* _WHAT YOU HAVE TO DO_
Print all of the data exactly as written.
[Start of Attachment]
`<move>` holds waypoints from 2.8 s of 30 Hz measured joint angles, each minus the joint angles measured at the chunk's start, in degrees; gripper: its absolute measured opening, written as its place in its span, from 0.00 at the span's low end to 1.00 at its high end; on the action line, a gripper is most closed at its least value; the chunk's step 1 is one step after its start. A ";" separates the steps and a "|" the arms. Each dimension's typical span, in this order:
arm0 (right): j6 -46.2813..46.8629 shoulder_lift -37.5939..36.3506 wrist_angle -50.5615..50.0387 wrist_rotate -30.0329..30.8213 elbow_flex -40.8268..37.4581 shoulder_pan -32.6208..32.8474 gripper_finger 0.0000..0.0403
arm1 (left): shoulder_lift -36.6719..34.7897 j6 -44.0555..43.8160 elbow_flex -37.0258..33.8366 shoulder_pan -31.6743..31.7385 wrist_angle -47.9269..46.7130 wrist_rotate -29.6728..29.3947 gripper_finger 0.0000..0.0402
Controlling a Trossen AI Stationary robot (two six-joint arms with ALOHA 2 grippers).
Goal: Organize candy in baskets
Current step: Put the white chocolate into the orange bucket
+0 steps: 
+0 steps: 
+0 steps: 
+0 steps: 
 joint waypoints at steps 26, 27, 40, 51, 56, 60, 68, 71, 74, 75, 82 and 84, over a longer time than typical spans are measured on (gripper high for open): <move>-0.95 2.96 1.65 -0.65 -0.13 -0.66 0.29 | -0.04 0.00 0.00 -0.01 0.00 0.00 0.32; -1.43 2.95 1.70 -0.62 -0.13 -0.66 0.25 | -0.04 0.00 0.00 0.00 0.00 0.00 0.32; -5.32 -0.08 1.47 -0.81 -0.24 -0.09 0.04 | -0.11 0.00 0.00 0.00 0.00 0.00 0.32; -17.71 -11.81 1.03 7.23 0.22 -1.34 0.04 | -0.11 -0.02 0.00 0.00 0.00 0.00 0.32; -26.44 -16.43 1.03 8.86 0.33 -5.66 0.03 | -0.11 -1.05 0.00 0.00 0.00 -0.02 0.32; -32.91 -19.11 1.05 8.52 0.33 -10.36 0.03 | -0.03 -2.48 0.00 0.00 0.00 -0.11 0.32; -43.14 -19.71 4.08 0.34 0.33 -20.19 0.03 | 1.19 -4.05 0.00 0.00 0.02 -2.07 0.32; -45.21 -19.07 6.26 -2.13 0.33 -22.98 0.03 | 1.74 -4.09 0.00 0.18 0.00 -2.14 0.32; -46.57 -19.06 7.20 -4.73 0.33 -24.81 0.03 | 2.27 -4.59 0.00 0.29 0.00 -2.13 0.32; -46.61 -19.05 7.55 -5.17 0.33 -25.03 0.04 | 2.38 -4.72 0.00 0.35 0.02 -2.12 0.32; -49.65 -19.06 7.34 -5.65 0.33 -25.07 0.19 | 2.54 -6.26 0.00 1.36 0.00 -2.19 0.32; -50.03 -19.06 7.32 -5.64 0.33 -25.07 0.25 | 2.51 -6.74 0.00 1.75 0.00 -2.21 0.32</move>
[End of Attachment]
* _ANSWER FOR THE TASK_
`<move>` holds waypoints from 2.8 s of 30 Hz measured joint angles, each minus the joint angles measured at the chunk's start, in degrees; gripper: its absolute measured opening, written as its place in its span, from 0.00 at the span's low end to 1.00 at its high end; on the action line, a gripper is most closed at its least value; the chunk's step 1 is one step after its start. A ";" separates the steps and a "|" the arms. Each dimension's typical span, in this order:
arm0 (right): j6 -46.2813..46.8629 shoulder_lift -37.5939..36.3506 wrist_angle -50.5615..50.0387 wrist_rotate -30.0329..30.8213 elbow_flex -40.8268..37.4581 shoulder_pan -32.6208..32.8474 gripper_finger 0.0000..0.0403
arm1 (left): shoulder_lift -36.6719..34.7897 j6 -44.0555..43.8160 elbow_flex -37.0258..33.8366 shoulder_pan -31.6743..31.7385 wrist_angle -47.9269..46.7130 wrist_rotate -29.6728..29.3947 gripper_finger 0.0000..0.0402
Controlling a Trossen AI Stationary robot (two six-joint arms with ALOHA 2 grippers).
Goal: Organize candy in baskets
Current step: Put the white chocolate into the orange bucket
+0 steps: 
+0 steps: 
+0 steps: 
+0 steps: 
 joint waypoints at steps 26, 27, 40, 51, 56, 60, 68, 71, 74, 75, 82 and 84, over a longer time than typical spans are measured on (gripper high for open): <move>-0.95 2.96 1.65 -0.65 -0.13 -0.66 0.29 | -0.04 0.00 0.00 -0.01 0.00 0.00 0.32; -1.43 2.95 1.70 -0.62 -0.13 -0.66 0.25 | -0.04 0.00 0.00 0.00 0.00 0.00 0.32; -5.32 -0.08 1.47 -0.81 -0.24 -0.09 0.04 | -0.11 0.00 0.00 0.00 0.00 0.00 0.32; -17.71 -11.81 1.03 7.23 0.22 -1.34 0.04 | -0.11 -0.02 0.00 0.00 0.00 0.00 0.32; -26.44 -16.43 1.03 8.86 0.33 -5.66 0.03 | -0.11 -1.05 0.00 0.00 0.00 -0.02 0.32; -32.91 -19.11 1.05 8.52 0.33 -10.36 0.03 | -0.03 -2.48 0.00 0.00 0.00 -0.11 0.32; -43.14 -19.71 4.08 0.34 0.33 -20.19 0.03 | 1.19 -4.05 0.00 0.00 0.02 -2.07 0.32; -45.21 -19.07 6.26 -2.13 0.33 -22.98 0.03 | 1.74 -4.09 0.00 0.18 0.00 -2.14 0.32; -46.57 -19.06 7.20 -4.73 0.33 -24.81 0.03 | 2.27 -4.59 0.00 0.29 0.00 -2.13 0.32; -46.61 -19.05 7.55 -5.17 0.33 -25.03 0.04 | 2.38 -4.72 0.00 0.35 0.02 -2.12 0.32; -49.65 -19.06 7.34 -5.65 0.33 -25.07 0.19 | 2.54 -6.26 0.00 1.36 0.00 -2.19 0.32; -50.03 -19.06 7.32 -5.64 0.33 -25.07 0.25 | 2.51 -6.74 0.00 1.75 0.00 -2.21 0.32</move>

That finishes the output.